If this is “inverted” however the reality is that achieving better performance than the index does not always mean picking all the winners, but predicting a better future result for say 20 companies in the index than is currently perceived could garner better than average results.

Out performance can equally be achieved by simply not investing in the worst 20 Companies that are plainly in trouble and will do badly.

If you think about this, it’s much the easier option, the problems are quantifiable, the potential solutions can be modelled and the odds of success or failure can be calculated.

So by knowing that you can’t know the future, but knowing what you can know in the moment (and its likelihood of changing in the foreseeable future) and making probabilistic investments based on these calculations, the chances are far higher that successful outcomes will on average be achieved.

There are a number of similar examples of investing in assets where, ‘what can be known’ is used to evaluate its attractiveness.

Value: Buying investments at a price lower than the value of its assets

Emotion: Buying fundamentally financially sound investments where sentiment is negative

Mean Reversion: Knowing that the stampeding herd will return to pastures it currently ignores.

All the above are examples of an individual investor who knows that the herd doesn’t know what they think they know, and eventually the herd will change its mind.


Unfortunately although the above is broadly true (by the evidence) in and of itself it does not guarantee success.

As Keynes famously said, “markets (the majority) can stay irrational (retain beliefs unsupported by the facts) longer than an individual can stay solvent.

In parenting terms teenagers stay teenagers longer than parents can stay patient and sane!

The final key ingredients to successful investment therefore are:

1.       Always retain spare capital (solvency) 
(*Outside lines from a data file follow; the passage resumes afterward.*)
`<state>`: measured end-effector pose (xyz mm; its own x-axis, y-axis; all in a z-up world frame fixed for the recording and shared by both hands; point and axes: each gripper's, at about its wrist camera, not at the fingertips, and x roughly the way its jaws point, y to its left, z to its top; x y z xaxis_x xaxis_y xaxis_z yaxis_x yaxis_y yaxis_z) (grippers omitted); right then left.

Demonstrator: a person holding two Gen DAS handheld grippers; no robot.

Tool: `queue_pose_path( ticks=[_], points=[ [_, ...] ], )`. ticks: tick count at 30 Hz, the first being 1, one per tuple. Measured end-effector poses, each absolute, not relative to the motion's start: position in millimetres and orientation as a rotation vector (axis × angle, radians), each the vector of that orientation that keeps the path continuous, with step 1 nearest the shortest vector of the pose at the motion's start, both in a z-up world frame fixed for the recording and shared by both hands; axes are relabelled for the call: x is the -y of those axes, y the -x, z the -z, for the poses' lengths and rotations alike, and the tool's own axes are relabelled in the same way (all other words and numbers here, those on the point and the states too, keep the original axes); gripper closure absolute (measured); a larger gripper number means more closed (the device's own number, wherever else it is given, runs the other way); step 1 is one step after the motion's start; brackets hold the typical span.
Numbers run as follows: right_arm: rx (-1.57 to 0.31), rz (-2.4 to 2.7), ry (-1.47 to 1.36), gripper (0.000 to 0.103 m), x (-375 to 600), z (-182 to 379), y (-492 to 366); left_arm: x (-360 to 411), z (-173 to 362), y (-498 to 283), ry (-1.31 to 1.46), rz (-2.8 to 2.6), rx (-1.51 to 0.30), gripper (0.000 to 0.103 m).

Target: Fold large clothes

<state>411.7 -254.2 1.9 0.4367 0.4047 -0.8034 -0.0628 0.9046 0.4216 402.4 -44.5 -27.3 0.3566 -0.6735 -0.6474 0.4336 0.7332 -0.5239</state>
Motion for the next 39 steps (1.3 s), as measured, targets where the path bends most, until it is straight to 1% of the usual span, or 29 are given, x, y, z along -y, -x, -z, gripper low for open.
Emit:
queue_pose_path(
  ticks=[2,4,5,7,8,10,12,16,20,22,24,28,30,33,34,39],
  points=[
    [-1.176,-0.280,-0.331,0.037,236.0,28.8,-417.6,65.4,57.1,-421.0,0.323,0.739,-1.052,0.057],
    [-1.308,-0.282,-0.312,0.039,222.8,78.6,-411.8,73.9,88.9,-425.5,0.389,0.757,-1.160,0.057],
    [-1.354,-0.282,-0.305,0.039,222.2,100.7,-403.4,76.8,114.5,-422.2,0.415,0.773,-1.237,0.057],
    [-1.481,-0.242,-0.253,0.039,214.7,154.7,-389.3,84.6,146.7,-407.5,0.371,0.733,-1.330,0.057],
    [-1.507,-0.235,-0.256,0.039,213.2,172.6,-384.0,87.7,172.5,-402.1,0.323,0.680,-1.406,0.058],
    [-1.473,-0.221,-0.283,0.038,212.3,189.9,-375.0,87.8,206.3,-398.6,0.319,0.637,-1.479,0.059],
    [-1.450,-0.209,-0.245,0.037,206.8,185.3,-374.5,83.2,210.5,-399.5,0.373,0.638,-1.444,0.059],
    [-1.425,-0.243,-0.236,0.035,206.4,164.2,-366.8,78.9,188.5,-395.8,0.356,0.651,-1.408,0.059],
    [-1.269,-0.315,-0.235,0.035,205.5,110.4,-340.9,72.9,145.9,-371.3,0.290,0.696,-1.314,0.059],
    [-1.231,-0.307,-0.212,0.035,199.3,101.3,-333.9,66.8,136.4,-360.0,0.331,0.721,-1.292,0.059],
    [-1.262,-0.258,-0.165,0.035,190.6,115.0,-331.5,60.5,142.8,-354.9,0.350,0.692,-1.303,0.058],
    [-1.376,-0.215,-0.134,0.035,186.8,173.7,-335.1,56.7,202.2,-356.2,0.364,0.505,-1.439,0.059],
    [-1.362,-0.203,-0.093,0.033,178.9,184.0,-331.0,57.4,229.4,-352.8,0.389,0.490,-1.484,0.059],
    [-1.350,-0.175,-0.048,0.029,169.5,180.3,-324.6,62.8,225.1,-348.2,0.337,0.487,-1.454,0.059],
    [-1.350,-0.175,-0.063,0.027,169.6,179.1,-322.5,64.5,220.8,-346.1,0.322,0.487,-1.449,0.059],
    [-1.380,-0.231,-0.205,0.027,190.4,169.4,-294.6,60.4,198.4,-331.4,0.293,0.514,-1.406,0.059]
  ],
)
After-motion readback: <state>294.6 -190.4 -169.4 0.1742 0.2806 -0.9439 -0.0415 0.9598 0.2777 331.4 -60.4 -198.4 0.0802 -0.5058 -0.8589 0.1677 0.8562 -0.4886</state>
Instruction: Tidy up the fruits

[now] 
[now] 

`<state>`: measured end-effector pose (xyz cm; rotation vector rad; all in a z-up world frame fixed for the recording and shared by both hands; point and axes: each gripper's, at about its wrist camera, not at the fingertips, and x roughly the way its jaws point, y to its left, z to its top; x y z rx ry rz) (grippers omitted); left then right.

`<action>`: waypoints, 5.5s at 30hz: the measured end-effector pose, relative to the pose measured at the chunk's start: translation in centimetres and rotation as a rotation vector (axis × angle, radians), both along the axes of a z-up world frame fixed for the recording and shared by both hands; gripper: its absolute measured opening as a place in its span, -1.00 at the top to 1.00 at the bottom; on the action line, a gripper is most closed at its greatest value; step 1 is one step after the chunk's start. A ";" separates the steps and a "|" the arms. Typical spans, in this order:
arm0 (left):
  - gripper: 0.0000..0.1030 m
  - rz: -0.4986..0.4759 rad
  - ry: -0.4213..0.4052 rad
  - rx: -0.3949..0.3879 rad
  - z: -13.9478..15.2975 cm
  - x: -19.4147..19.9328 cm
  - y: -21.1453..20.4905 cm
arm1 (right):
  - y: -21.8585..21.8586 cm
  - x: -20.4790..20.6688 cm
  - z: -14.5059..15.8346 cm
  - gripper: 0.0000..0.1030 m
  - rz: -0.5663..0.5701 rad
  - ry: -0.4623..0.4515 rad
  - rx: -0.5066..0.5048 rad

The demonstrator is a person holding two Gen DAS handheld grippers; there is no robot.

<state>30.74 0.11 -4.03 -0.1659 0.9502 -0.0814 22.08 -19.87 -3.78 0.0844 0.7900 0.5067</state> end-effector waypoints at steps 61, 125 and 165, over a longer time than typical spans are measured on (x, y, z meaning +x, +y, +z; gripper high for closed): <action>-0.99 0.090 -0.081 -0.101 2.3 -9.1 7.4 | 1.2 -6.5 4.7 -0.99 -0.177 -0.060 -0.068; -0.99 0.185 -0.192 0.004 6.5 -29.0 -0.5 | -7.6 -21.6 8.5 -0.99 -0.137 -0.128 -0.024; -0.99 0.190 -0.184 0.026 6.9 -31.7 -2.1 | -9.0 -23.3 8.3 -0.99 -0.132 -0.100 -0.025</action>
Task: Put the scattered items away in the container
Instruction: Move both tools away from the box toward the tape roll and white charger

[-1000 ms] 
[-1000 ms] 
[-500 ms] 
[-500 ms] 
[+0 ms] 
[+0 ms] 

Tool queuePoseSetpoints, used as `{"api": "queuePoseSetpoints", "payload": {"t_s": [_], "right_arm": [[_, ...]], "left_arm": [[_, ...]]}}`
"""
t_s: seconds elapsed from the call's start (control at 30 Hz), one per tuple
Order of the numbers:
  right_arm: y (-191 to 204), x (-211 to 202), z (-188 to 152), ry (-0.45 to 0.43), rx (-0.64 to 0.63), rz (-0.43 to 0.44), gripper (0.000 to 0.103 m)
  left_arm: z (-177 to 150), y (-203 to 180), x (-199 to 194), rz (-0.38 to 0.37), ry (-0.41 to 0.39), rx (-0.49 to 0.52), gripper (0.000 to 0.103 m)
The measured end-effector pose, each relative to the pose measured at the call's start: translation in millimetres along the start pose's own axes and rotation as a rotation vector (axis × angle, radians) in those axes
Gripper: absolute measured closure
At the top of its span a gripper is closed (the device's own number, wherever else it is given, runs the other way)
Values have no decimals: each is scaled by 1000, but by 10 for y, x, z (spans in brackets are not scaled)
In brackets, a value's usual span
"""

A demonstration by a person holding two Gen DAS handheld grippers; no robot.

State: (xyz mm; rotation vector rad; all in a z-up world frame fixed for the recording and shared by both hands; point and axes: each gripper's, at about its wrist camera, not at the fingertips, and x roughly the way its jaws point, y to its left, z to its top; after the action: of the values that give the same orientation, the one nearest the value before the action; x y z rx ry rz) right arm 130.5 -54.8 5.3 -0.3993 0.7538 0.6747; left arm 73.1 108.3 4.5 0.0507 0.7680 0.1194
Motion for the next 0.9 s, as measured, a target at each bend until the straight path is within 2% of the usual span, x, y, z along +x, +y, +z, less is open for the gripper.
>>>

2.       Know that in the words of the Buddha “all things will change, there is no state of permanence” we just can’t know or predict when it will happen

NOTE: This is written in a personal capacity and reflects the view of the author. It does not necessarily reflect the view of LWM Consultants. The post has been checked and approved to ensure that it is both accurate and not misleading. However, this is a blog and the reader should accept that by its very nature many of the points are subjective and opinions of the author. This is not a recommendation to buy any product or service including any share or fund mentioned. Individuals wishing to buy any product or service as a result of this blog must seek advice or carry out their own research before making any decision, the author will not be held liable for decisions made as a result of this blog (particularly where no advice has been sought). Investors should also note that past performance is not a guide to future performance and investments can fall as well as rise.